Свежим воздухом на подворье Бахыта и не пахло. Пахло плесенью, огородной прелью, остывшими углями и обильными коровьими лепехами, вразброс желтевшими на проселке.
– Посиди, отдохни, - подбадривал Розалию Соломоновну Левка и, примостясь с ней рядом на опрокинутое вверх днищем в рыжих плешинах ржавчины ведро, вперял взгляд в роскошную кроличью шапку Ала-Тау, в бескрайнее и непорочное подворье Господа Бога - небо. В погожие дни Розалия Соломоновна и Левка просиживали во дворе до самых сумерек, которые светились молочно-восковой спелостью несметных звезд и маслянистыми, как только-только вылупившиеся из скорлупы каштаны, зрачками меланхолика-ишака.
Иногда Розалия Соломоновна украдкой переводила взгляд с темнеющего неба на сына, и тогда Левку охватывал странный и непонятный страх.

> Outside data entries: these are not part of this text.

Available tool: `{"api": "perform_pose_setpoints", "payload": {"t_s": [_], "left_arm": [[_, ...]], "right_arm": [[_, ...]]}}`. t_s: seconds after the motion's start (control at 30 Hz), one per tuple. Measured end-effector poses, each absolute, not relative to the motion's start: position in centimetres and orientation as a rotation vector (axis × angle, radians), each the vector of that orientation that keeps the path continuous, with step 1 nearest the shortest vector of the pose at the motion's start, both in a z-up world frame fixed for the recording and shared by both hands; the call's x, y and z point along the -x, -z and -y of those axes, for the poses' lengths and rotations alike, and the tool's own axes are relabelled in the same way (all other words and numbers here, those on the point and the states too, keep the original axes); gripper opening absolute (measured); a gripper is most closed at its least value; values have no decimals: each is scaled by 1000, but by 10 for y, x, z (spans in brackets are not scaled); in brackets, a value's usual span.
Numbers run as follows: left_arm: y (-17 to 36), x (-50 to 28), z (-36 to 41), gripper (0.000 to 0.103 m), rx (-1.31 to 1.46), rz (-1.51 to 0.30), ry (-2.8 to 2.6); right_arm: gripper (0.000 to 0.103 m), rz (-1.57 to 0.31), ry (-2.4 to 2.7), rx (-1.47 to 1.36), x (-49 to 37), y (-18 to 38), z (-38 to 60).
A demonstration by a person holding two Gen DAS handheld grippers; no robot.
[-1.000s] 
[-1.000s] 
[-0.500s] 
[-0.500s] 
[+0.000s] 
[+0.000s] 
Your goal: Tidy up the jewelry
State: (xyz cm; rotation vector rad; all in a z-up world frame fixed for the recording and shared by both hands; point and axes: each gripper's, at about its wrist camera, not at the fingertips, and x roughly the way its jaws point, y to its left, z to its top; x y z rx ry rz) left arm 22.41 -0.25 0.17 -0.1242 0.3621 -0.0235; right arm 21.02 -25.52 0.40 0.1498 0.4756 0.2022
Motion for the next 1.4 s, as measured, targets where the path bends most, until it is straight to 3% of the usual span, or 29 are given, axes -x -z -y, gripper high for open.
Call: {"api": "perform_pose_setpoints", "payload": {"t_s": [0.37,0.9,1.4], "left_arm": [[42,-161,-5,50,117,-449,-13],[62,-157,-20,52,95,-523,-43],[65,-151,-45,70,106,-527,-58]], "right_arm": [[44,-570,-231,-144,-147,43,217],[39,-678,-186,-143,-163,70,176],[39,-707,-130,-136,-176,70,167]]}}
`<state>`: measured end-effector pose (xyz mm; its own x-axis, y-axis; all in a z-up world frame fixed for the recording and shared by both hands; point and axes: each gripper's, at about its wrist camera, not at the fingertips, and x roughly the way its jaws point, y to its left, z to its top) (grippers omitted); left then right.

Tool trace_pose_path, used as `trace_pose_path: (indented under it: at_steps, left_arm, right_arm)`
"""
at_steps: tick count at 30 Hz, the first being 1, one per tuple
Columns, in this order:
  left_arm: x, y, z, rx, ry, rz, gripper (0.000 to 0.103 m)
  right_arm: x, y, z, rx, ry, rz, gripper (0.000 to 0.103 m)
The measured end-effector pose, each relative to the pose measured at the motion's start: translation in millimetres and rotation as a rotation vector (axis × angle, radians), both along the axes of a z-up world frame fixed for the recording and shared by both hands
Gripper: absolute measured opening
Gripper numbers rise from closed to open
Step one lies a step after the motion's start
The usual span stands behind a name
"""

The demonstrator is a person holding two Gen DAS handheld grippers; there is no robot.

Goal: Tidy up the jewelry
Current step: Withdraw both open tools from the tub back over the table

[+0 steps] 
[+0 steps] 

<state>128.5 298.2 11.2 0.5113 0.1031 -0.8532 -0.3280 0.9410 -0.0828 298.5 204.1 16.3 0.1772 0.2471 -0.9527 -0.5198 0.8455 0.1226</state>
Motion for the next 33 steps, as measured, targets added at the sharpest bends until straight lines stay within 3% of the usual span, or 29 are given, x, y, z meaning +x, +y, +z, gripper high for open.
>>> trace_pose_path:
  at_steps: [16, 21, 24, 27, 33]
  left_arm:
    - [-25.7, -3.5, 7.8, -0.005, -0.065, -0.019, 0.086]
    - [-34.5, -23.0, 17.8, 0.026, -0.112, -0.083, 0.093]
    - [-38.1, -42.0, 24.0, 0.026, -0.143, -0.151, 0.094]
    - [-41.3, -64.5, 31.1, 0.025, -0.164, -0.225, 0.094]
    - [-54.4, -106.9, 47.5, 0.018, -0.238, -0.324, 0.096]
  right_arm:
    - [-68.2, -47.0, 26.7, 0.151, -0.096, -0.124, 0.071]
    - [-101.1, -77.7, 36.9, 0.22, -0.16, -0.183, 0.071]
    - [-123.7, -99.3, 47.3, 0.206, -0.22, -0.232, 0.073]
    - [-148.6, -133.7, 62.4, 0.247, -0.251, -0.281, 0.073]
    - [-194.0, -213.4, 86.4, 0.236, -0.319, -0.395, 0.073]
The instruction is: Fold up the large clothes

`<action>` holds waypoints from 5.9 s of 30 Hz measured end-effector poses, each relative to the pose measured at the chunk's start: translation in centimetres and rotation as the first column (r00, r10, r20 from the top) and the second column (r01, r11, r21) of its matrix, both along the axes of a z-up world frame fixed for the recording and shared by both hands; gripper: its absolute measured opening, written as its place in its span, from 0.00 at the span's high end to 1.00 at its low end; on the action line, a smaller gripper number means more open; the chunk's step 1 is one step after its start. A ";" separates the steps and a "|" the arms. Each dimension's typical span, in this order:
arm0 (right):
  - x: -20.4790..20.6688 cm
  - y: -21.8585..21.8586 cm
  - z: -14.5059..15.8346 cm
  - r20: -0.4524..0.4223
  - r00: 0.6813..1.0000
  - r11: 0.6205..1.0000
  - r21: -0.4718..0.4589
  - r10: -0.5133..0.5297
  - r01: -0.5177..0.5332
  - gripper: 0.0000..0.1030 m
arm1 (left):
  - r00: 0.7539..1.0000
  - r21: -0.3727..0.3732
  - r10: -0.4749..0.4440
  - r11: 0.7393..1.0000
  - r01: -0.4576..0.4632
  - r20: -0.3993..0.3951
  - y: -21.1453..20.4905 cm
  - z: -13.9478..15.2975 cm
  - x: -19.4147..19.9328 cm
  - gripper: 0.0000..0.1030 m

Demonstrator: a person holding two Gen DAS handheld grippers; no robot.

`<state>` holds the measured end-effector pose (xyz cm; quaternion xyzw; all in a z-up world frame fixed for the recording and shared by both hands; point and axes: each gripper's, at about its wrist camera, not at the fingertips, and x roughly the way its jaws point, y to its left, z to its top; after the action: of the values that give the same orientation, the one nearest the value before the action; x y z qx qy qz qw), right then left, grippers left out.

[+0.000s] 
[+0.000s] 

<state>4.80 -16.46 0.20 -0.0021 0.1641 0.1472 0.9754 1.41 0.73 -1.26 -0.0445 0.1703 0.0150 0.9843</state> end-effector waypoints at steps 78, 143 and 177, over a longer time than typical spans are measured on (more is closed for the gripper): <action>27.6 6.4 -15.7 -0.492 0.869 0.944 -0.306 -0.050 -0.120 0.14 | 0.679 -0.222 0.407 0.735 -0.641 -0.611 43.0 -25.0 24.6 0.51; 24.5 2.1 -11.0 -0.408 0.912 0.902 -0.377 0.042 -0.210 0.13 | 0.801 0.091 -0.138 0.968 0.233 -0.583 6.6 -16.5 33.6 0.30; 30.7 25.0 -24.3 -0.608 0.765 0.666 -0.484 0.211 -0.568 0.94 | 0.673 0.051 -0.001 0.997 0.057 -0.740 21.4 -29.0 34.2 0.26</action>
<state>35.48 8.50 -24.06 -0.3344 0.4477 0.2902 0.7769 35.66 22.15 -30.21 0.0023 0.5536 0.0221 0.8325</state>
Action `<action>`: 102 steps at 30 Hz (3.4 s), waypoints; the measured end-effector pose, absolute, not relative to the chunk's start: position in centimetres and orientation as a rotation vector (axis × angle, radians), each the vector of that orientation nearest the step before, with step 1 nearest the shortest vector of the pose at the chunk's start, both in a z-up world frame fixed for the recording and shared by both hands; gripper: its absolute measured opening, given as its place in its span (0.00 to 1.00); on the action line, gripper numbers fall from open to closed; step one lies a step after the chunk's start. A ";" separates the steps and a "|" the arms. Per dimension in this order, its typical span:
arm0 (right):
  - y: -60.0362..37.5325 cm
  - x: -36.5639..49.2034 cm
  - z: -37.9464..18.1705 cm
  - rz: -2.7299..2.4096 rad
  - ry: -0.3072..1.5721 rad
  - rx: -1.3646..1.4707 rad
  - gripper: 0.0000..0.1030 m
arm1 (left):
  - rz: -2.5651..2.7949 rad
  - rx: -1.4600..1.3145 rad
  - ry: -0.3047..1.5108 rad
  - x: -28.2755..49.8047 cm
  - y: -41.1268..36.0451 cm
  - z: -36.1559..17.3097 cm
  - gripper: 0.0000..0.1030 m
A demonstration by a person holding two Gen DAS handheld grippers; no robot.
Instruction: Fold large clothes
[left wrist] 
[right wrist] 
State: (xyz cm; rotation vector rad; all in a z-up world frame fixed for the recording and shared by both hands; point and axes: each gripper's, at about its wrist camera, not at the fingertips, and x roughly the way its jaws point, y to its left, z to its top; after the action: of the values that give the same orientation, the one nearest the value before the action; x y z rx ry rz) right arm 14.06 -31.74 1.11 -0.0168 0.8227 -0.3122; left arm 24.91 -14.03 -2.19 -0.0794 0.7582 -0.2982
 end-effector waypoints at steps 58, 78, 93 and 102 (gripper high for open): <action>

Казалось, недалек тот день, когда мама больше не поднимется с тележного колеса, застынет на нем в своей отрешенно-задумчивой позе, с ног до головы обрастет бурьяном, и только любознательный ишак Бахыта по весне забредет сюда и, оглашая окрестности своим самозабвенным криком, примется пощипывать первые завитушки зелени.
– Лева, я хочу тебе кое-что сказать, - устроившись на облюбованном колесе, как-то начала Розалия Соломоновна.
– Если со мной что-нибудь вдруг случится…
– Глупости!
– перебил он ее криком.
– Ничего с тобой не случится. Все, что могло, уже случилось.
Ему не хотелось слушать про смерть. Он и мысли не допускал, что с мамой может произойти что-то непоправимое, и он останется один среди этих чужих людей, как бы только вчера перекочевавших в эти степи из тьмы веков; бесследно затеряется в этом зачуханом кишлаке, провяленном бедностью и невежеством, где и кладбища-то приличного нет - хоронят вместе со скотиной где попало. Чем больше Левка думал о своем возможном сиротстве, тем яростнее его мысль сопротивлялась такому исходу, цепляясь за иную - лучшую жизнь.
– Ведь всякое, Лева, с нами может произойти. Когда-то и я думала, что мамы не умирают… Все, мол, уходят, а мамы - бессмертны. И когда твоя бабушка умерла, и я в проливной дождь шла за ее гробом, то не верила, что там, под этой крышкой, заколоченной гвоздями, - она… самый дорогой и близкий мне на свете человек. И когда ее опускали в могилу, тоже не верила. Так уж, Лев, устроен этот мир: та, что косит, сильнее той, что плодоносит. Любовь еще ни разу не выигрывала у смерти.